Interferons, a subclass of cytokines, are produced in the body during illnesses such as influenza in order to help fight the infection. They are responsible for many of the symptoms of influenza infections, including fever, muscle aches, fatigue, and headaches. Many patients report influenza-like symptoms hours after taking interferon beta that usually improve within 24 hours, being such symptoms related to the temporary increase of cytokines. This reaction tends to disappear after 3 months of treatment and its symptoms can be treated with over-the-counter nonsteroidal anti-inflammatory drugs, such as ibuprofen, that reduce fever and pain. Another common transient secondary effect with interferon-beta is a functional deterioration of already existing symptoms of the disease. Such deterioration is similar to the one produced in MS patients due to heat, fever or stress (Uhthoff's phenomenon), usually appears within 24 hours of treatment, is more common in the initial months of treatment, and may last several days. A symptom specially sensitive to worsening is spasticity. Interferon-beta can also reduce numbers of white blood cells (leukopenia), lymphocytes (lymphopenia) and neutrophils (neutropenia), as well as affect liver function. In most cases these effects are non-dangerous and reversible after cessation or reduction of treatment. Nevertheless, recommendation is that all patients should be monitored through laboratory blood analyses, including liver function tests, to ensure safe use of interferons.

The injection-site reactions can be mitigated by rotating injection sites or by using one of the medications that requires less frequent injections.

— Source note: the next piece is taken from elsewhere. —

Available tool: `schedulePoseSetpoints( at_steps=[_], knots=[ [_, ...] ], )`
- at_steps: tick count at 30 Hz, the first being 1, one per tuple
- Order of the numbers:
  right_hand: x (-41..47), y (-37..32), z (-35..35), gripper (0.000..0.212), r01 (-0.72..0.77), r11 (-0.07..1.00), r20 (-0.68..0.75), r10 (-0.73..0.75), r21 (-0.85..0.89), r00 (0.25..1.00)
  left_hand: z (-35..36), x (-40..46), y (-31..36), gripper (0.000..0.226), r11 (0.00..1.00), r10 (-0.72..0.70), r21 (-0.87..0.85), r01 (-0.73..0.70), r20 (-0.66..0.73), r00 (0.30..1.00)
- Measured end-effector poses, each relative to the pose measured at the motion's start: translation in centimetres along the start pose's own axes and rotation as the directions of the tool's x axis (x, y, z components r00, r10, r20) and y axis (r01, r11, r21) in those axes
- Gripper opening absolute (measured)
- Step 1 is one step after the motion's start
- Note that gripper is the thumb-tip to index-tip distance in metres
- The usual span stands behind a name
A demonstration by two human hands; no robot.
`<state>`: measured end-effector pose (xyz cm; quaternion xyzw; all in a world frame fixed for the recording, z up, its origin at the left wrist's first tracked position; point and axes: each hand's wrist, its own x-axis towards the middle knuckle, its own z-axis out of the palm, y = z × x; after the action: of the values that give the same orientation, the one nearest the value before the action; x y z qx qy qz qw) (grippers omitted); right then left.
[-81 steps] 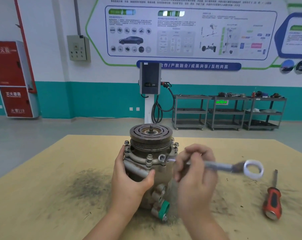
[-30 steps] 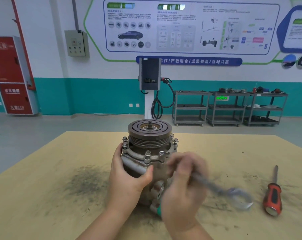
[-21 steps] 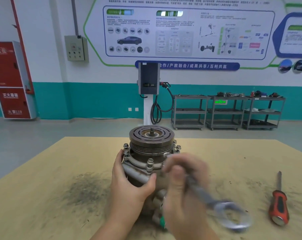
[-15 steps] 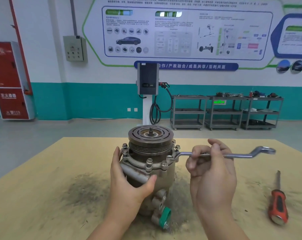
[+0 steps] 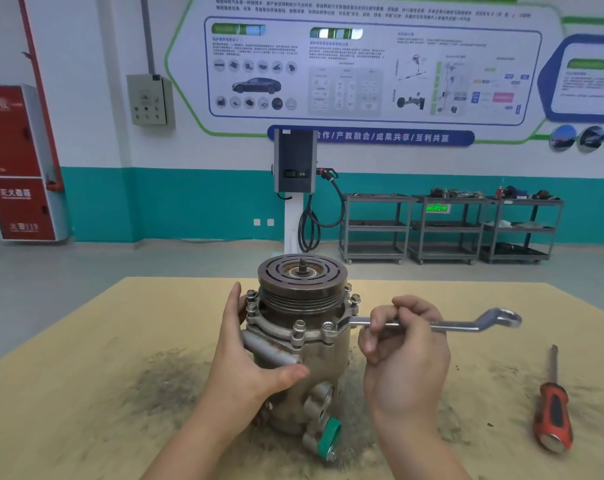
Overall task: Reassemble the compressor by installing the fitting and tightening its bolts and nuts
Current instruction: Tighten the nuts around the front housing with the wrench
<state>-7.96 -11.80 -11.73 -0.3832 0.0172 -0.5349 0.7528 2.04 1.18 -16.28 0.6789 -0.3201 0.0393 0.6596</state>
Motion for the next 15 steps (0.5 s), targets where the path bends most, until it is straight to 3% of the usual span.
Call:
schedulePoseSetpoints(
  at_steps=[5, 9, 12, 15],
  knots=[
    [-1.7, 1.5, -0.1, 0.019, 0.308, 0.947, 0.032, -0.307, -0.085, 0.951, 0.2, 0.1, -0.2, 0.127, 1.0, 0.007, 0.001, -0.007, -0.03, 1.0],
    [-3.0, 2.9, -0.3, 0.024, 0.645, 0.722, 0.27, -0.587, -0.252, 0.763, 0.4, -0.1, -0.4, 0.119, 0.999, 0.049, -0.003, -0.049, -0.059, 0.997],
    [-2.9, 2.8, -0.4, 0.024, 0.684, 0.674, 0.353, -0.59, -0.28, 0.726, 0.6, -0.2, -0.3, 0.12, 0.999, 0.051, -0.002, -0.052, -0.08, 0.996],
    [-2.1, 1.2, -0.2, 0.023, 0.607, 0.734, 0.284, -0.538, -0.305, 0.793, 1.6, -1.0, 0.3, 0.118, 0.998, 0.05, 0.055, -0.042, -0.139, 0.989]
  ],
)
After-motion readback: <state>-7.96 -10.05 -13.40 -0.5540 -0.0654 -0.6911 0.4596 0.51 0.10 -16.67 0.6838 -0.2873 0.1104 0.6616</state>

Side effects are often onerous enough that many patients ultimately discontinue taking Interferons (or glatiramer acetate, a comparable disease-modifying therapies requiring regular injections).

==Efficacy==

=== Clinically isolated syndrome ===
The earliest clinical presentation of relapsing-remitting multiple sclerosis is the clinically isolated syndrome (CIS), that is, a single attack of a single symptom. During a CIS, there is a subacute attack suggestive of demyelination but the patient does not fulfill the criteria for diagnosis of multiple sclerosis. Treatment with interferons after an initial attack decreases the risk of developing clinical definite MS.

=== Relapsing-remitting MS ===
Medications are modestly effective at decreasing the number of attacks in relapsing-remitting multiple sclerosis and in reducing the accumulation of brain lesions, which is measured using gadolinium-enhanced magnetic resonance imaging (MRI). Interferons reduce relapses by approximately 30% and their safe profile make them the first-line treatments. Nevertheless, not all the patients are responsive to these therapies. It is known that 30% of MS patients are non-responsive to Beta interferon. They can be classified in genetic, pharmacological and pathogenetic non-responders. One of the factors related to non-respondance is the presence of high levels of interferon beta neutralizing antibodies. Interferon therapy, and specially interferon beta-1b, induces the production of neutralizing antibodies, usually in the second 6 months of treatment, in 5 to 30% of treated patients. Moreover, a subset of RRMS patients with specially active MS, sometimes called "rapidly worsening MS" are normally non-responders to interferon beta-1b.

While more studies of the long-term effects of the drugs are needed, some data on the effects of interferons indicate that early-initiated long-term therapy is safe and it is related to better outcomes. More recent data suggest that interferon betas does not hasten disability.

Interferon-β exacerbates Th17-mediated inflammatory disease.

==Commercial formulations==
Betaferon/Betaseron is marketed today by Bayer Pharma. The originator was Schering AG (Berlex in North America), now part of Bayer Pharma. Novartis has also introduced Extavia, a new brand of interferon beta-1b, in 2009.